Question: update preprocessing scripts to use HuggingFace datasets for pretraining?

adammoody commented 3 years ago

Collecting the datasets needed for pretraining is a bit of work, especially when downloading from lots of different URLs behind a firewall.

https://github.com/microsoft/DeepSpeedExamples/tree/25d73cf73fb3dc66faefa141b7319526555be9fc/Megatron-LM-v1.1.5-ZeRO3#datasets

I see that some version of these seem to be available in HuggingFace datasets repo, like openwebtext.

https://huggingface.co/datasets/openwebtext

For the above, it's especially nice since @stas00 has a small subset one can use for testing:

https://huggingface.co/datasets/stas/openwebtext-10k

It's pretty straight-forward to extend the preprocessing script to use the HF datasets as a source rather than a json file. Would something like that be acceptable as a PR?

adammoody commented 3 years ago

There is also a HF dataset for wikipedia:

https://huggingface.co/datasets/wikipedia

Though it may be a bit out of date, since the source URL seems to throw a 404 for me:

https://dumps.wikimedia.org/enwiki/20200501/dumpstatus.json

https://github.com/huggingface/datasets/blob/41e87c7d72789b88aee0957e3723bc416dda24a2/datasets/wikipedia/wikipedia.py#L360

Newer dates for that URL are good, like https://dumps.wikimedia.org/enwiki/20210801/dumpstatus.json

stas00 commented 3 years ago

@adammoody,

First, the Megatron part of this repo is outdated. The new repo is at https://github.com/microsoft/Megatron-DeepSpeed/

Perhaps the Deepspeed team could update this current repo to flag that this is outdated and point to the new location. I guess it'd require updating the deepspeed docs as well to point to the new dedicated repo. cc: @tjruwase, @jeffra

Second, the BigScience project in turn forked https://github.com/microsoft/Megatron-DeepSpeed/ with https://github.com/bigscience-workshop/Megatron-DeepSpeed and we are massively updating/improving many of the scripts.

It surely is a good idea to work with the datasets directly and save the time needed to convert and write out huge jsonl files. e.g. last we processed OSCAR and ended up with 1.2TB jsonl file which was then converted to megatron index using sharding. Please see: https://github.com/bigscience-workshop/bigscience/tree/master/data/oscar

So perhaps it's best to join the collective effort of multiple innovations of the BigScience fork of Megatron and then backport any improvements back to Megatron. It's of course your call.

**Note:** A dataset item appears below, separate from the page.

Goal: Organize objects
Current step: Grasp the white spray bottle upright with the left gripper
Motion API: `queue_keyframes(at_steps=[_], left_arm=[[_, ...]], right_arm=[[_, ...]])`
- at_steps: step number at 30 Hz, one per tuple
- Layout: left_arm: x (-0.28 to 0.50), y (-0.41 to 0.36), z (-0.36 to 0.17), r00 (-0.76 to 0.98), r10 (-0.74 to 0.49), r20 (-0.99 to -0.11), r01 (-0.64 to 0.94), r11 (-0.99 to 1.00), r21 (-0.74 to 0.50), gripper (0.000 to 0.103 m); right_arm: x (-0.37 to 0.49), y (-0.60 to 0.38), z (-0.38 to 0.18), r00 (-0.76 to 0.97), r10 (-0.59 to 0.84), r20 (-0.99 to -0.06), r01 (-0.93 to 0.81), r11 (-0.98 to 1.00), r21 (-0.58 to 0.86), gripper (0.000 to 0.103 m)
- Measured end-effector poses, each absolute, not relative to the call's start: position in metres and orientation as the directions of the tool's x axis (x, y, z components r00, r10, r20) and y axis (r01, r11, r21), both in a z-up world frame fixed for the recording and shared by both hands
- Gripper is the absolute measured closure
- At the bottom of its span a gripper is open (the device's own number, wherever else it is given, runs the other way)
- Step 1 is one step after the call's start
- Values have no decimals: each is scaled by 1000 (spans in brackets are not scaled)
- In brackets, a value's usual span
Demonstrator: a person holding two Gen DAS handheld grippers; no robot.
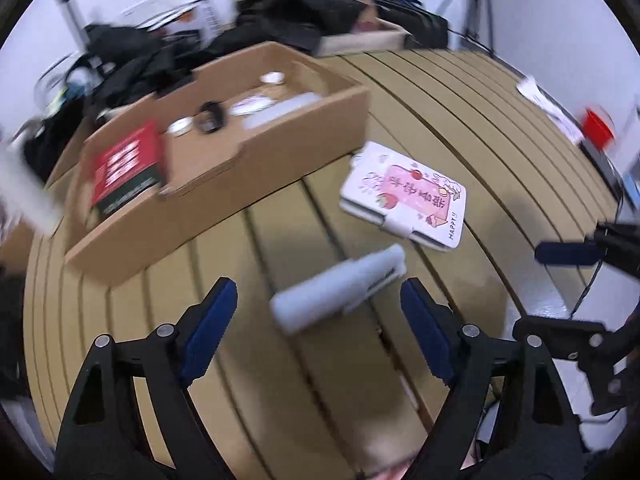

e.g. I'm gathering improvements and fixes to send upstream here: https://github.com/bigscience-workshop/Megatron-DeepSpeed/issues/10

In open PRs you will find several ongoing efforts to speed up the pre-processing: https://github.com/bigscience-workshop/Megatron-DeepSpeed/pulls

adammoody commented 3 years ago

Great! Thanks for all of the links @stas00 . I will take a look and switch over.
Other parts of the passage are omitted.